_Exercise brief_
The copy should begin at the line containing "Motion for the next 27" and end at the last line of the material. Please reproduce those lines exactly and keep pictures out.
-------- Records provided --------
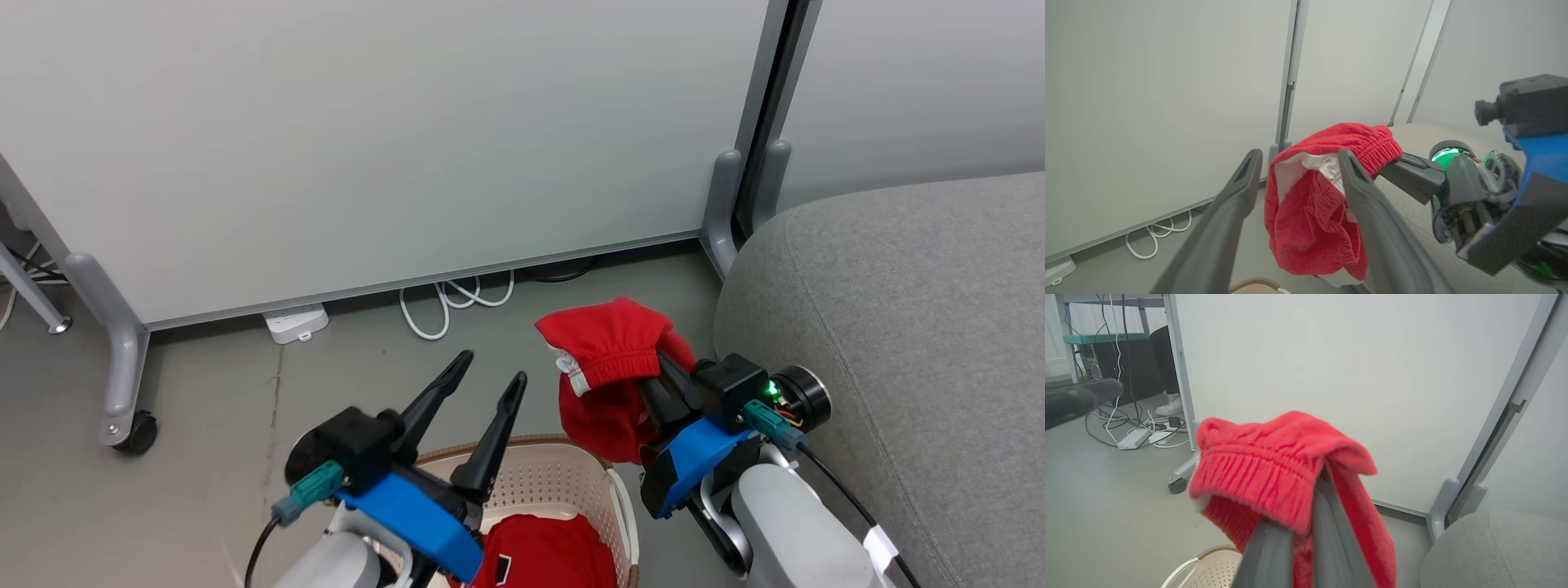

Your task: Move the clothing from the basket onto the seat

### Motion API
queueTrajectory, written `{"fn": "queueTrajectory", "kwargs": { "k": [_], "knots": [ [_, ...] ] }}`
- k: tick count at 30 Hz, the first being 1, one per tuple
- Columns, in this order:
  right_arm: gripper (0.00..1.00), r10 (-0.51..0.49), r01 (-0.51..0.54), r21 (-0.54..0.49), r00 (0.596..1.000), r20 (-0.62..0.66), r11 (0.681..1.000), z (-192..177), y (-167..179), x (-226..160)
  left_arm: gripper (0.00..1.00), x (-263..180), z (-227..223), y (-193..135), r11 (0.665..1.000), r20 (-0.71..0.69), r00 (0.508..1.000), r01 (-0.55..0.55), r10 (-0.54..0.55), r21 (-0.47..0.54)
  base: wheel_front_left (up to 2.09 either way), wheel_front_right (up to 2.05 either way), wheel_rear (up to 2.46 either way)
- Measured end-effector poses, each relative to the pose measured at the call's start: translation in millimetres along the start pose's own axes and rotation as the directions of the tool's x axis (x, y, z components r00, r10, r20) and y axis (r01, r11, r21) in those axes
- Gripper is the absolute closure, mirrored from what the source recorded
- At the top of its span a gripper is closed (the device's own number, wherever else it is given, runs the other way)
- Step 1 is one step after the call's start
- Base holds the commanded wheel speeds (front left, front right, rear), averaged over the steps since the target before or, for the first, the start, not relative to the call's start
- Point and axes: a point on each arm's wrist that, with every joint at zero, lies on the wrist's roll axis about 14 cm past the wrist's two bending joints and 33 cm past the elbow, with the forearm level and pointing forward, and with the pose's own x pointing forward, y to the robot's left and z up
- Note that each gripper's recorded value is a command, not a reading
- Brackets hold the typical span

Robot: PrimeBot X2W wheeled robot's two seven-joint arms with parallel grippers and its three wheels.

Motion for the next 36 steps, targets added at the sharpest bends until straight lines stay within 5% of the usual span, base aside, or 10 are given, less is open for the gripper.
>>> {"fn": "queueTrajectory", "kwargs": {
  "k": [14, 36],
  "knots": [
    [1.0, -0.004, 0.004, 0.001, 1.0, -0.005, 1.0, -2, 0, -1, 0.0, -74, -38, 43, 0.979, -0.062, 0.978, -0.194, 0.198, 0.065, 0.0, 0.0, 0.0],
    [1.0, -0.042, 0.042, 0.011, 0.999, -0.025, 0.999, -9, -13, -8, 0.0, -58, -36, 45, 0.978, -0.03, 0.979, -0.197, 0.199, 0.065, 0.0, 0.0, 0.0]
  ]
}}
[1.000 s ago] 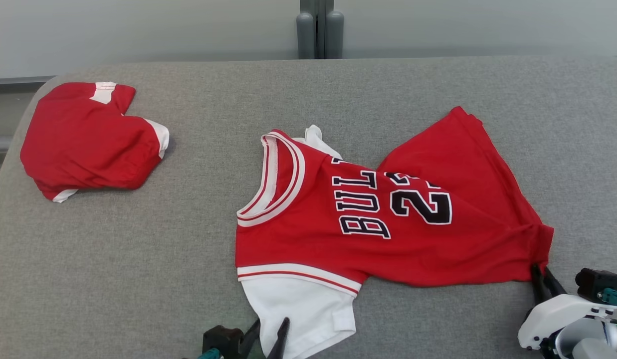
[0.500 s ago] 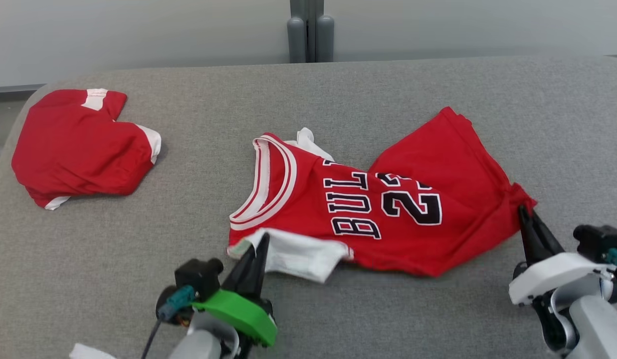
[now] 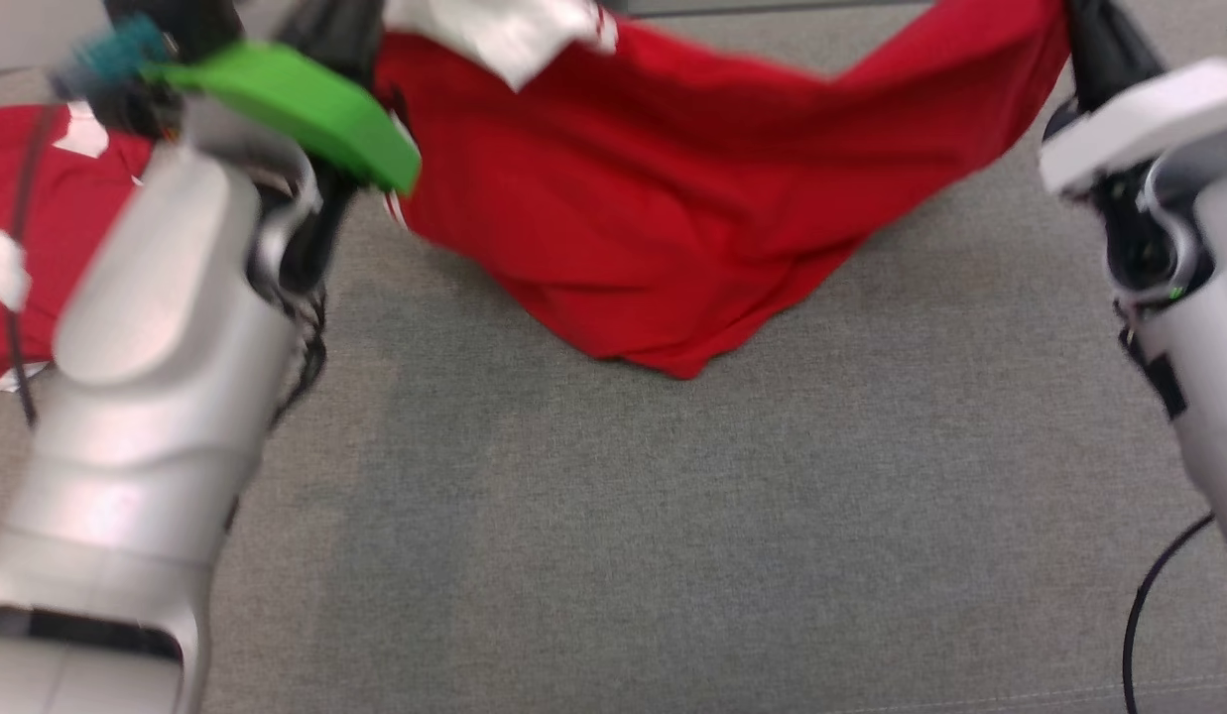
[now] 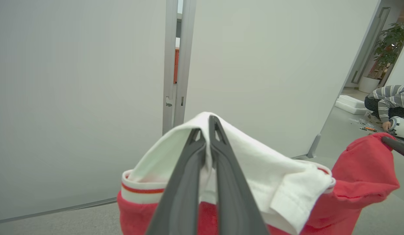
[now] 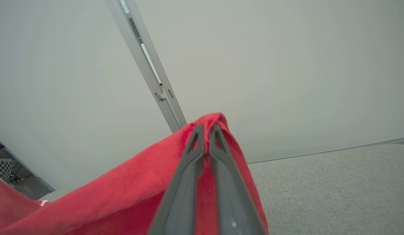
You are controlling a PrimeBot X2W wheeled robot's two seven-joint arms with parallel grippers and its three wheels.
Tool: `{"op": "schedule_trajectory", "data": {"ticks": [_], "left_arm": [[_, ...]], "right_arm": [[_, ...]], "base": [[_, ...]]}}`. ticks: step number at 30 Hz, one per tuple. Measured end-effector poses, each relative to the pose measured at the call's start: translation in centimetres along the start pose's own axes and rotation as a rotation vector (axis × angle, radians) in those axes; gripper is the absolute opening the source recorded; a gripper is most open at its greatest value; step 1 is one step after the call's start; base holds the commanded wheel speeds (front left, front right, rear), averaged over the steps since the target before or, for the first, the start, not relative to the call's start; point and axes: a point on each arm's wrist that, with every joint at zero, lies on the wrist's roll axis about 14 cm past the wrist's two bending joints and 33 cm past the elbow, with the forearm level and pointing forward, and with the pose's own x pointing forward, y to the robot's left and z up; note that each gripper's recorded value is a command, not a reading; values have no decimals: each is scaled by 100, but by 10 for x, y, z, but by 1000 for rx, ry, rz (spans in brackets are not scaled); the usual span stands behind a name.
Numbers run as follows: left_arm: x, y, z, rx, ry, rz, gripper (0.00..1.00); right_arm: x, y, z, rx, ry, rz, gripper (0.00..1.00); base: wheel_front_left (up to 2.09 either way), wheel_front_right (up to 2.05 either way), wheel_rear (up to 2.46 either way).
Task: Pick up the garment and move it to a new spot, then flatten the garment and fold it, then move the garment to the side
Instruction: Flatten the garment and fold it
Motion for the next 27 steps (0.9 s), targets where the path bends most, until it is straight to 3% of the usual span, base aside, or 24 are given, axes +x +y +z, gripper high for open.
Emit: {"op": "schedule_trajectory", "data": {"ticks": [2, 9, 19, 24, 27], "left_arm": [[30, 13, 33, -29, -69, 18, 0], [102, 29, 91, 29, -179, 23, 0], [142, 5, 144, 50, -332, -39, 0], [144, 17, 121, 20, -295, -17, 0], [140, 34, 84, -22, -241, 21, 0]], "right_arm": [[27, -5, 21, 22, -24, -8, 0], [96, -14, 76, 35, -107, -29, 0], [125, -16, 120, 0, -214, -41, 0], [131, -13, 102, 11, -194, -25, 0], [127, -17, 76, 19, -160, -26, 0]], "base": [[0, 0, 0], [0, 0, 0], [0, 0, 0], [0, 0, 0], [0, 0, 0]]}}
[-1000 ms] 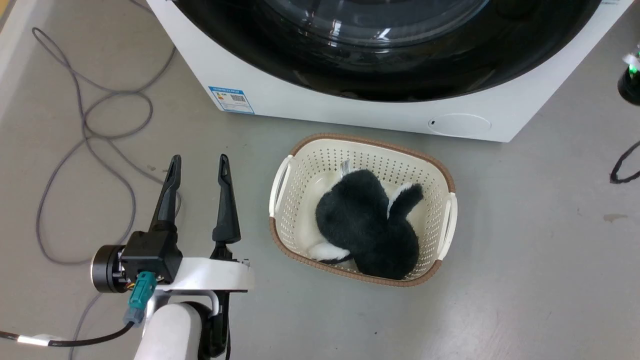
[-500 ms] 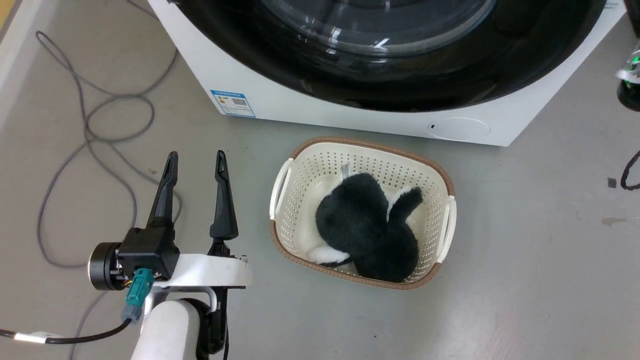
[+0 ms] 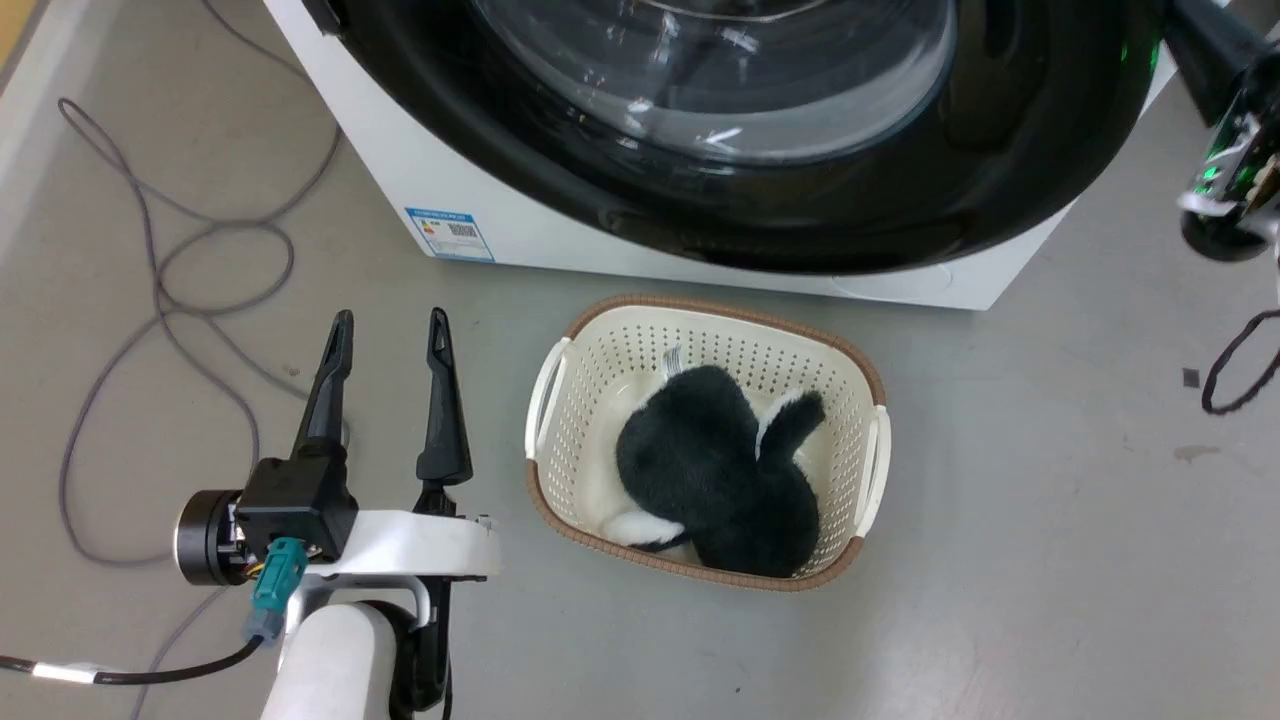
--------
_Response area_
Motion for the next 27 steps (0.9 s), targets where the path bends most, until it is straight to 3% of the usual span, base aside, or 24 are given, axes +x +y +z, gripper high for open.
Emit: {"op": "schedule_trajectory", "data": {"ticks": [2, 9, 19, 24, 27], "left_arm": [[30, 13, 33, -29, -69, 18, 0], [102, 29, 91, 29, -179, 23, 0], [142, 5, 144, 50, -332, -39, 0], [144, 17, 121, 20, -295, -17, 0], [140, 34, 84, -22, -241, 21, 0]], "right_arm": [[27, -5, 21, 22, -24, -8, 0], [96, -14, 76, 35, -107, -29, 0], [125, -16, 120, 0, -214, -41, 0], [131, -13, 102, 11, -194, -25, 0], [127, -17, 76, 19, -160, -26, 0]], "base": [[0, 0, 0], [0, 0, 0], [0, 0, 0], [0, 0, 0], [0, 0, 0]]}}
[-1000 ms] 
[-500 ms] 
[+0 ms] 

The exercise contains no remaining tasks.